From the first line to the last, restate the data word for word.
****
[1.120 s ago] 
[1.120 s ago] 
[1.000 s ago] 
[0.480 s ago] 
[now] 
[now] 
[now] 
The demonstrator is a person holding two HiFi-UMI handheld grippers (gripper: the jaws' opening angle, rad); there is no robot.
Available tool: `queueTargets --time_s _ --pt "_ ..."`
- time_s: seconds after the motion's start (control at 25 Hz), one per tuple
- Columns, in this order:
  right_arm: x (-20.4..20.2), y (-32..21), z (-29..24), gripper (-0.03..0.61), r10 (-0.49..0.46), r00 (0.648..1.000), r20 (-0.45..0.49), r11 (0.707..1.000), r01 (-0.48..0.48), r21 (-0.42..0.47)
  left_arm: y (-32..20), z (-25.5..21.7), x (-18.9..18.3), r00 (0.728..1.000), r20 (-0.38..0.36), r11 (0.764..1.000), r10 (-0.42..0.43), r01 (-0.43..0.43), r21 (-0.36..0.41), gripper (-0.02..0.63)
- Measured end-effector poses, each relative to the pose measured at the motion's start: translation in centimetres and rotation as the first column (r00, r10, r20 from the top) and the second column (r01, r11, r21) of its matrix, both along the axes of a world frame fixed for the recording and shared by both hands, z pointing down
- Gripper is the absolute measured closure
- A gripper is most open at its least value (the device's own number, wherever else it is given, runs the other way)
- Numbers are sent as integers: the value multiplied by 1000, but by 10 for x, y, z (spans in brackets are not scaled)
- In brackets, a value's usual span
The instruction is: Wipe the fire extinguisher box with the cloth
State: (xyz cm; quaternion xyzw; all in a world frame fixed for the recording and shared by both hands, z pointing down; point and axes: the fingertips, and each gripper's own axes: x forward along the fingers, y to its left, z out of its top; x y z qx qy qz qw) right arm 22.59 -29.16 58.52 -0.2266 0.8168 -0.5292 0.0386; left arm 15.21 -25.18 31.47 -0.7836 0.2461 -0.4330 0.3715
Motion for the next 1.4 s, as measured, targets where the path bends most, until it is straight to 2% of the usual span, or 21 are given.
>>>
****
WRITTEN SOLUTION =
[1.120 s ago] 
[1.120 s ago] 
[1.000 s ago] 
[0.480 s ago] 
[now] 
[now] 
[now] 
The demonstrator is a person holding two HiFi-UMI handheld grippers (gripper: the jaws' opening angle, rad); there is no robot.
Available tool: `queueTargets --time_s _ --pt "_ ..."`
- time_s: seconds after the motion's start (control at 25 Hz), one per tuple
- Columns, in this order:
  right_arm: x (-20.4..20.2), y (-32..21), z (-29..24), gripper (-0.03..0.61), r10 (-0.49..0.46), r00 (0.648..1.000), r20 (-0.45..0.49), r11 (0.707..1.000), r01 (-0.48..0.48), r21 (-0.42..0.47)
  left_arm: y (-32..20), z (-25.5..21.7), x (-18.9..18.3), r00 (0.728..1.000), r20 (-0.38..0.36), r11 (0.764..1.000), r10 (-0.42..0.43), r01 (-0.43..0.43), r21 (-0.36..0.41), gripper (-0.02..0.63)
- Measured end-effector poses, each relative to the pose measured at the motion's start: translation in centimetres and rotation as the first column (r00, r10, r20 from the top) and the second column (r01, r11, r21) of its matrix, both along the axes of a world frame fixed for the recording and shared by both hands, z pointing down
- Gripper is the absolute measured closure
- A gripper is most open at its least value (the device's own number, wherever else it is given, runs the other way)
- Numbers are sent as integers: the value multiplied by 1000, but by 10 for x, y, z (spans in brackets are not scaled)
- In brackets, a value's usual span
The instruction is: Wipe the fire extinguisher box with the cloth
State: (xyz cm; quaternion xyzw; all in a world frame fixed for the recording and shared by both hands, z pointing down; point and axes: the fingertips, and each gripper's own axes: x forward along the fingers, y to its left, z out of its top; x y z qx qy qz qw) right arm 22.59 -29.16 58.52 -0.2266 0.8168 -0.5292 0.0386; left arm 15.21 -25.18 31.47 -0.7836 0.2461 -0.4330 0.3715
Motion for the next 1.4 s, as measured, targets where the path bends most, until it is straight to 2% of the usual span, or 21 are given.
>>>

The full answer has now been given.